The McDonald’s of Marijuana
Marijuana, it turns out, isn’t just for smoking. Edibles may have the most growth potential in the industry. Expect to see cannabis cookbooks soon, such as “Sweet Mary Jane: 75 Delicious Cannabis-Infused High-End Desserts” and “Herb: Mastering the Art of Cooking With Cannabis.
The New York Times reports Colorado issued more than 160 edible marijuana licenses and that “skilled line cooks are leaving respected restaurants to take more lucrative jobs infusing cannabis into food and drinks.” In Seattle, there is a large cannabis bakery dedicated to affluent customers, and a company called Magical Butter, whose food trucks sell marijuana-infused dishes.

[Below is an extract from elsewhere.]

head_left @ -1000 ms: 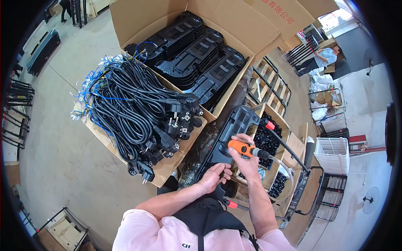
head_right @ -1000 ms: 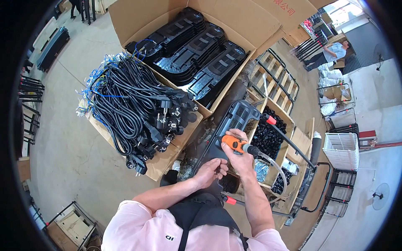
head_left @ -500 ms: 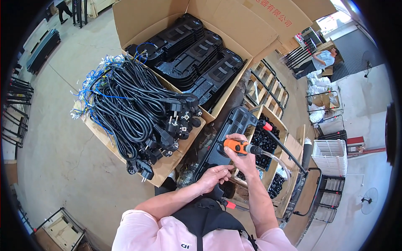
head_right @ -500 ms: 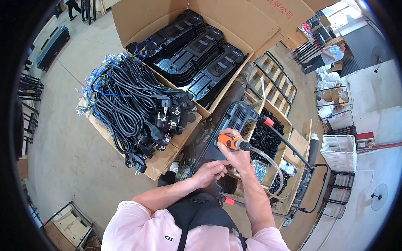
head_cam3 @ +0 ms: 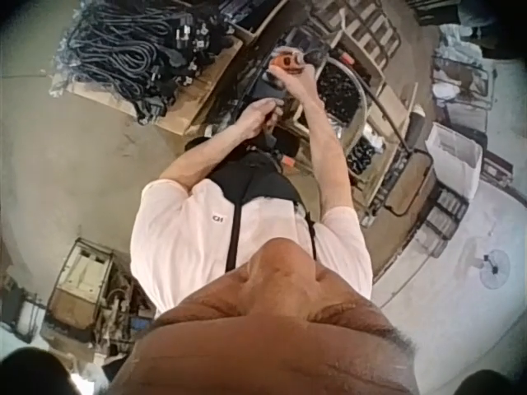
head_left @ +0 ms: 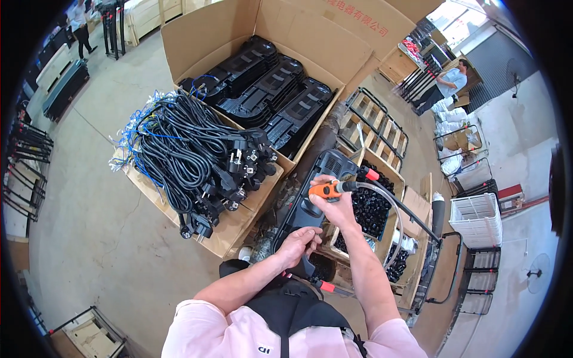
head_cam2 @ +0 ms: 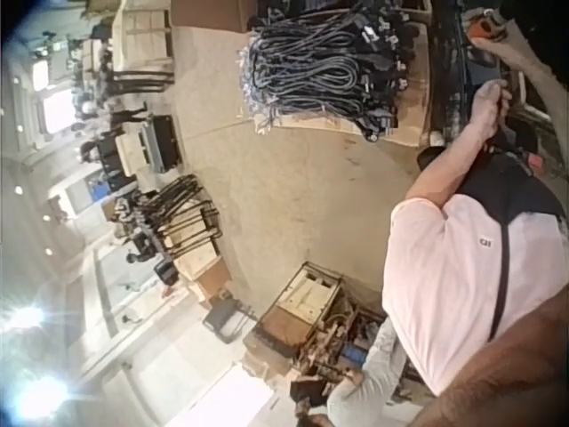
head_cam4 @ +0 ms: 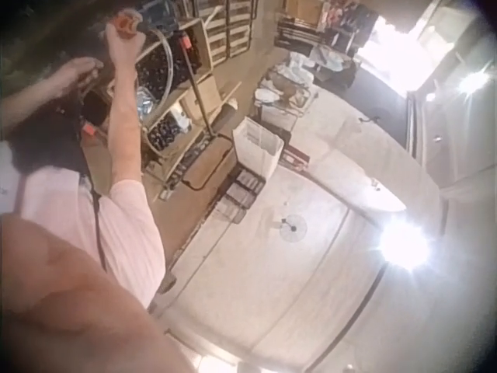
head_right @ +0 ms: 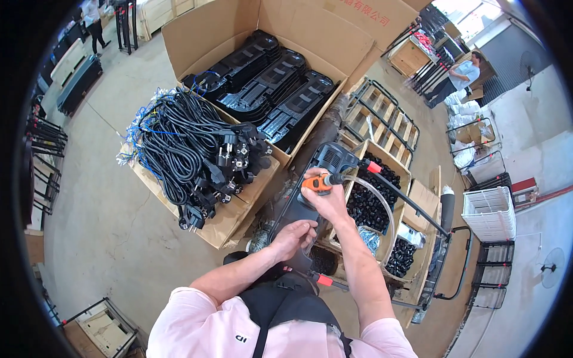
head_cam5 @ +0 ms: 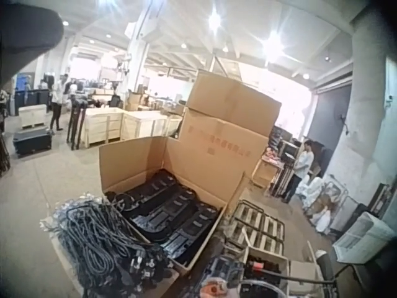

The king of cannabis edibles may turn out to be Dixie Elixirs and Edibles in Denver, which is poised to become the ConAgra of the industry. It is already a major marijuana player in Colorado, has incorporated in Delaware and is in the process of gaining a foothold in six other states. Last September, the company moved into a 30,000 square foot facility in Denver, tripling its size. Chief marketing officer Joe Hodas told the Denver Business Journal that it has about 40 employees, some of whom are temporary or contract workers, but could grow to 80 to 100.
According to its website, Dixie’s THC-infused creations range from balms to bath soaks to tinctures and truffles. But its top-selling product is its soda pop, in 40-mg and 75-mg strengths. Watermelon Cream, anyone? Mandarin Orange?
Dixie has three types of chocolate candies (bar, rolls, truffles), and mints and tinctures whose flavors would inspire any kid with candy store dreams. Capsules, vape oil and an inhalant called Dixie Dust go without saying.
Companies such as Magical Butter and Dixie are entrepreneurial endeavors helping reshape the landscape, and sure to be copied in the future.